Iterative Regularized Policy Optimization with Imperfect Demonstrations

Authors: Gong Xudong, Feng Dawei, Kele Xu, Yuanzhao Zhai, Chengkang Yao, Weijia Wang, Bo Ding, Huaimin Wang

ICML 2024 | Conference PDF | Archive PDF | Plain Text | LLM Run Details

Reproducibility Variable Result LLM Response
Research Type Experimental Experimental validations conducted across widely used benchmarks and a novel fixed-wing UAV control task consistently demonstrate the effectiveness of IRPO in improving both the demonstration quality and the policy performance.
Researcher Affiliation Collaboration 1College of Computer, National University of Defense Technology, Changsha, Hunan, China 2State Key Laboratory of Complex & Critical Software Environment, Changsha, Hunan, China 3Flight Automatic Control Research Institute, AVIC, Xian, Shanxi, China.
Pseudocode Yes Algorithm 1 Iterative Regularized Policy Optimization (IRPO) method
Open Source Code Yes Our code is available at https://github.com/Gong Xudong/IRPO.
Open Datasets Yes Articulated-body control: Halfcheetah and Hopper tasks on the Mu Jo Co physics engine with D4RL (Fu et al., 2020) datasets. Robotic Arm Control: Modified Reach task (Gallou edec et al., 2021) on the Bullet physics engine with demonstrations generated by a PID controller. Fixed-wing UAV Attitude Control: Attitude control task in a self-designed fixed-wing UAV environment with demonstrations generated by a PID controller and human play data (Wang et al., 2023a).
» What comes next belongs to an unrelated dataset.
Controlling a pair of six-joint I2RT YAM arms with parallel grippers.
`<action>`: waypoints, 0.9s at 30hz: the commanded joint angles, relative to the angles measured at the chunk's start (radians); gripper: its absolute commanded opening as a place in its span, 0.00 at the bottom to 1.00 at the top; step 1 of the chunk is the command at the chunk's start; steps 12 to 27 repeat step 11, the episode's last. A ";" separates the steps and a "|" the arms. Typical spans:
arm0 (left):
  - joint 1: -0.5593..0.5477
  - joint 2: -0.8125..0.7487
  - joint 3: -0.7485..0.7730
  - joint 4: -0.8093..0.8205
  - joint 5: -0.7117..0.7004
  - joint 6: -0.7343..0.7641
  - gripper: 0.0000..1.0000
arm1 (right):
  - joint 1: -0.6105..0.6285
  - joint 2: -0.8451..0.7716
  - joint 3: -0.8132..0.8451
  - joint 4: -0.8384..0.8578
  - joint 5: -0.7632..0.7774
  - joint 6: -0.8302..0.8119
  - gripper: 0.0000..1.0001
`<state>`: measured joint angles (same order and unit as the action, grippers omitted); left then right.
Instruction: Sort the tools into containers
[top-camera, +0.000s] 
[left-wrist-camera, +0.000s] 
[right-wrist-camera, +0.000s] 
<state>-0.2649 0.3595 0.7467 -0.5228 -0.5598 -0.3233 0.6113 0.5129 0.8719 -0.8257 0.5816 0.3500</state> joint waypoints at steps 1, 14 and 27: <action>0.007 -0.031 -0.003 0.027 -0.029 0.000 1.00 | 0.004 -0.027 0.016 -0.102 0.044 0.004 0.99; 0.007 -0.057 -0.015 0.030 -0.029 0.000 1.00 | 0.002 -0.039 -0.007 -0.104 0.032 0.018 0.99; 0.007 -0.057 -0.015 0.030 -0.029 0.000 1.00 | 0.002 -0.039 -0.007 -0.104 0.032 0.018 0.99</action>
Dataset Splits No The paper describes how demonstrations are generated or obtained, and their characteristics, but does not explicitly provide training/validation/test dataset splits (e.g., percentages or absolute counts) for these datasets as needed to reproduce the experiment.
Hardware Specification No The paper does not provide specific details about the hardware used for experiments, such as GPU/CPU models, memory, or specific cloud instance types.
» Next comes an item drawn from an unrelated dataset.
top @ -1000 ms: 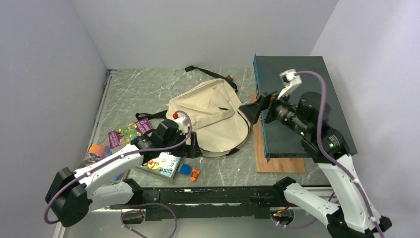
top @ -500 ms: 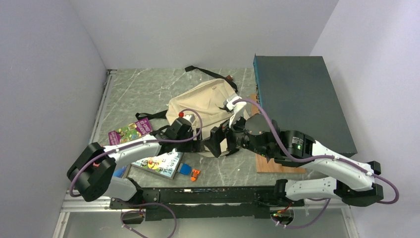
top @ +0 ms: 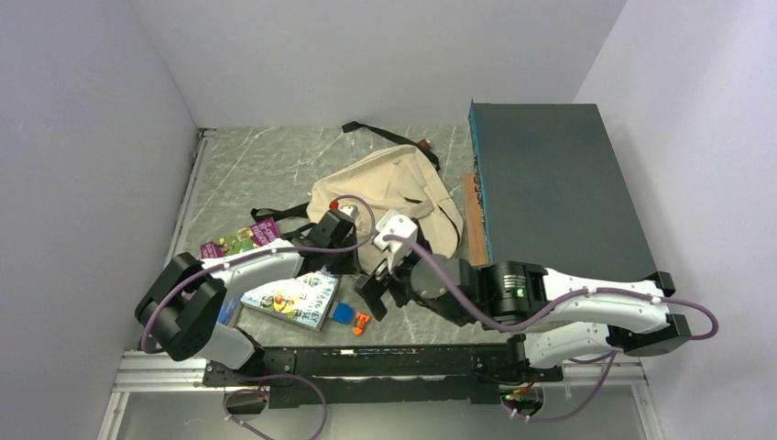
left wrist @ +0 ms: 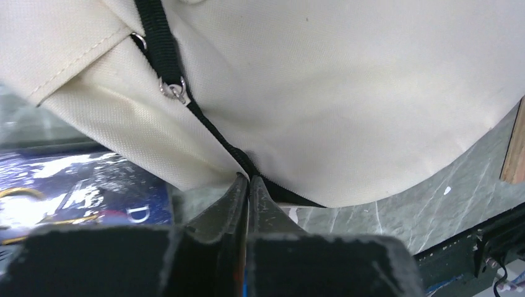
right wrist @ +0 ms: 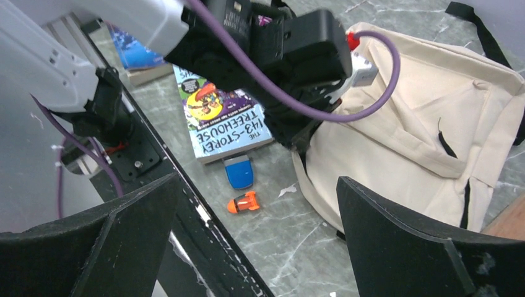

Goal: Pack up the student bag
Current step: Adjust the student bag at the center of the board, then unzip the student bag at the center of the board.

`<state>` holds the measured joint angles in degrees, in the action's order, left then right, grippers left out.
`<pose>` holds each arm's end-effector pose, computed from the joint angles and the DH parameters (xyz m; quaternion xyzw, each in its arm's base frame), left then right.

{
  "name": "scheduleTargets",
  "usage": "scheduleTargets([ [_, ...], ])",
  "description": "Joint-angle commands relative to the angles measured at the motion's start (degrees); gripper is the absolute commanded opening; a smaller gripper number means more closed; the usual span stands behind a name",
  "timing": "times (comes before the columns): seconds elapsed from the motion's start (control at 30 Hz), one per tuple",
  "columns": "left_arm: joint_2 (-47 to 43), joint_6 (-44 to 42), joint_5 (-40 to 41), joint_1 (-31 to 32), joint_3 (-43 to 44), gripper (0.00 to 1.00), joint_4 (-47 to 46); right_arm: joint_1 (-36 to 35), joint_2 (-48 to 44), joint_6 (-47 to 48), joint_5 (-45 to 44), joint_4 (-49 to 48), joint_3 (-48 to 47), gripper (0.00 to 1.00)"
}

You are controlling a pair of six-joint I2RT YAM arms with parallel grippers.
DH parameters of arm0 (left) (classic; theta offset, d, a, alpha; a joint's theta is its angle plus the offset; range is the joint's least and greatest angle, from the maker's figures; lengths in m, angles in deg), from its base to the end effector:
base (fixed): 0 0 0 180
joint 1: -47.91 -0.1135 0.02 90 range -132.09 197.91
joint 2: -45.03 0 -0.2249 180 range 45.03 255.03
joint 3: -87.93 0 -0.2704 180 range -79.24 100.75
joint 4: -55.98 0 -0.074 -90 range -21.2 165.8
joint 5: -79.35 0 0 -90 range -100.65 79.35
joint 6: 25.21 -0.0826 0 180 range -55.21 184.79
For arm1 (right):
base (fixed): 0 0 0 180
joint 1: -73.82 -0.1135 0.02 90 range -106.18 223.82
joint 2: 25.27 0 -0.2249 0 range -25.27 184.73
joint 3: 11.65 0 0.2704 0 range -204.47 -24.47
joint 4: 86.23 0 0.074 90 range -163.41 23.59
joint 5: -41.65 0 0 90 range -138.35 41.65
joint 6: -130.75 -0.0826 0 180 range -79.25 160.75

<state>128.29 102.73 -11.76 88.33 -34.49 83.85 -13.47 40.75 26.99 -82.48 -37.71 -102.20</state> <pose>0.2504 -0.2154 0.0937 0.0236 0.9495 -0.2047 0.2366 0.0607 0.3021 0.3734 -0.3518 0.7379 0.2455 0.5210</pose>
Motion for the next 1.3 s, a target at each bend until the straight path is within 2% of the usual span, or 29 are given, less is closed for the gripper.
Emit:
scheduleTargets([
  [0.0,-7.22,-3.45,3.92,-2.06,1.24,0.00,2.55,-1.74,0.72,2.60,-6.11,-1.69,0.02,1.00],
  [0.1,-11.53,-3.87,3.63,-2.18,-0.07,0.00,3.03,-1.75,1.43,2.70,-5.89,-4.48,3.29,1.00],
  [0.3,-19.47,-1.46,0.92,-2.25,-8.85,0.00,-3.24,-2.16,5.81,5.38,-3.48,-14.97,12.94,0.96],
  [0.43,-20.38,-1.29,0.97,-2.49,-9.83,0.00,-1.42,-2.19,11.18,2.51,-7.43,-14.46,12.28,0.92],
  [0.47,-20.30,-1.06,0.93,-2.64,-9.59,0.04,-0.51,-2.16,12.37,1.53,-8.00,-14.16,11.66,0.90],
  [0.57,-21.84,0.32,3.67,-3.05,-9.31,0.41,2.87,-2.14,15.43,-1.65,-9.48,-14.35,9.97,0.88],
  [0.7,-28.96,0.53,5.12,-6.08,-9.44,0.73,6.77,-2.08,17.64,-8.99,-13.98,-14.97,9.47,0.87],
  [0.77,-32.73,0.02,5.43,-8.74,-8.11,0.97,10.69,-2.08,17.97,-11.25,-15.12,-16.23,10.37,0.87],
  [0.87,-37.62,-0.89,7.53,-12.51,-5.44,1.00,16.73,-1.76,18.32,-12.89,-15.27,-20.00,11.93,0.87],
  [1.0,-42.35,-2.89,12.37,-16.94,-0.50,1.00,24.54,1.72,20.62,-19.33,-12.60,-20.28,10.59,0.84],
  [1.27,-50.93,-5.35,21.76,-18.72,5.15,1.00,32.44,8.18,32.05,-36.60,-14.30,-5.83,-2.02,0.83],
])
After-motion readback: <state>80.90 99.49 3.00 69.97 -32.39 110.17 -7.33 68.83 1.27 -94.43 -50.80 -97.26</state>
Software Dependencies No The paper mentions 'Imitation framework (Gleave et al., 2022)' and 'Stable Baselines3 framework (Raffin et al., 2021)' but does not provide specific version numbers for these or other software dependencies.
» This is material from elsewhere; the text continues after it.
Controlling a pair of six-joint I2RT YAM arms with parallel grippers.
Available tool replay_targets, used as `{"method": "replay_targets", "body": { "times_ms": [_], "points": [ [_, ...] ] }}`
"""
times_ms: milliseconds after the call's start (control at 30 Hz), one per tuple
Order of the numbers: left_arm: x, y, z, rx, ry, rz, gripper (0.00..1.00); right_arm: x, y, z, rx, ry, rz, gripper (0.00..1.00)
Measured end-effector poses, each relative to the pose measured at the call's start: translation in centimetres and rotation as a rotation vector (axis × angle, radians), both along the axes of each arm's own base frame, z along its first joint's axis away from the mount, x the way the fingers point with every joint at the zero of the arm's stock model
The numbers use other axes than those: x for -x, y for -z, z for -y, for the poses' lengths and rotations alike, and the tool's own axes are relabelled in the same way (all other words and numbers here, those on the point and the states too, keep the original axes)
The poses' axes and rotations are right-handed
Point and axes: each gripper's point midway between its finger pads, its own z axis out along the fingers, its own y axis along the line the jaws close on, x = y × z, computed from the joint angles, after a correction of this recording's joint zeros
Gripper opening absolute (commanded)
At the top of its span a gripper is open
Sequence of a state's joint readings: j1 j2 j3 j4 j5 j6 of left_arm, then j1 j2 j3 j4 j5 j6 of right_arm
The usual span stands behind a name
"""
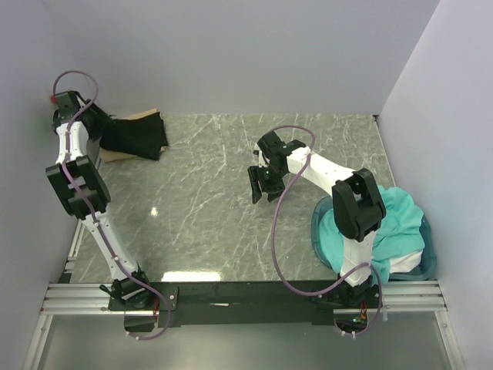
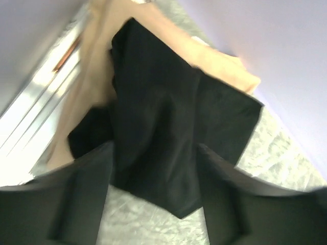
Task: Fold and stack the t-shirts
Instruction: Neatly place the folded tshirt to the corner, then reset both grippers
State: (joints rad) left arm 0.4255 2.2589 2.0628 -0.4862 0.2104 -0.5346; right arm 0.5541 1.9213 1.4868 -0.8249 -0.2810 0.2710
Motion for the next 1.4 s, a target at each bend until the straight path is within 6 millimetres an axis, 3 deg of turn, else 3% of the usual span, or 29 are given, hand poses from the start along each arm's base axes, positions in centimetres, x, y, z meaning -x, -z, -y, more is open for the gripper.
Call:
{"method": "replay_targets", "body": {
  "times_ms": [33,133,367,500,633,800,967,1100,1200,1300,1400],
  "points": [
    [0.7,0.1,0.0,-0.007,-0.013,-0.012,0.84,0.0,0.0,0.0,-0.001,0.000,0.002,0.66],
    [2.7,-0.4,-0.1,-0.039,-0.052,-0.025,0.98,-0.1,-0.2,-0.1,-0.005,0.000,0.008,0.66],
    [5.2,-6.6,-0.6,-0.195,-0.120,0.050,0.99,-0.2,-0.9,0.0,-0.016,0.005,0.039,0.66],
    [6.4,-9.3,1.5,-0.275,-0.105,0.070,0.99,-0.7,-1.8,0.2,-0.013,0.026,0.079,0.66],
    [7.9,-9.7,5.6,-0.303,-0.048,0.059,1.00,-1.5,-3.3,0.4,-0.016,0.057,0.143,0.66],
    [11.3,-7.5,12.1,-0.293,0.058,0.000,0.99,-2.3,-5.3,1.0,-0.027,0.109,0.235,0.66],
    [15.5,-5.6,20.7,-0.247,0.205,-0.024,0.99,-1.8,-6.9,2.8,-0.026,0.187,0.327,0.66],
    [20.5,-3.6,29.3,-0.191,0.380,-0.039,0.99,-0.8,-7.9,4.9,-0.018,0.258,0.404,0.66],
    [24.0,-2.4,34.1,-0.151,0.489,-0.054,0.99,-0.2,-8.5,6.1,-0.022,0.309,0.456,0.66],
    [26.6,-1.4,36.6,-0.121,0.547,-0.071,0.99,0.5,-8.7,7.3,-0.020,0.355,0.485,0.66],
    [27.7,-1.2,37.2,-0.115,0.557,-0.080,0.99,1.2,-8.5,8.2,-0.014,0.400,0.500,0.66]
  ]
}}
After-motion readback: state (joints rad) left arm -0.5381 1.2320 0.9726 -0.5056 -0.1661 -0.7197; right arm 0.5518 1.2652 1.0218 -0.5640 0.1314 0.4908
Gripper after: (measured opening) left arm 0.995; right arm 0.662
Experiment Setup Yes A fully connected network of size 256 256 is employed for Halfcheetah, Hopper, and Reach tasks. For attitude control, a 128 128 fully connected network is used for the first and second training iterations, and a larger architecture of 256 256 128 128 64 for the third and fourth iterations. The Tanh activation function is applied throughout all training processes. Table 7. Parameters used in BC, Table 8. Parameters used in PPO.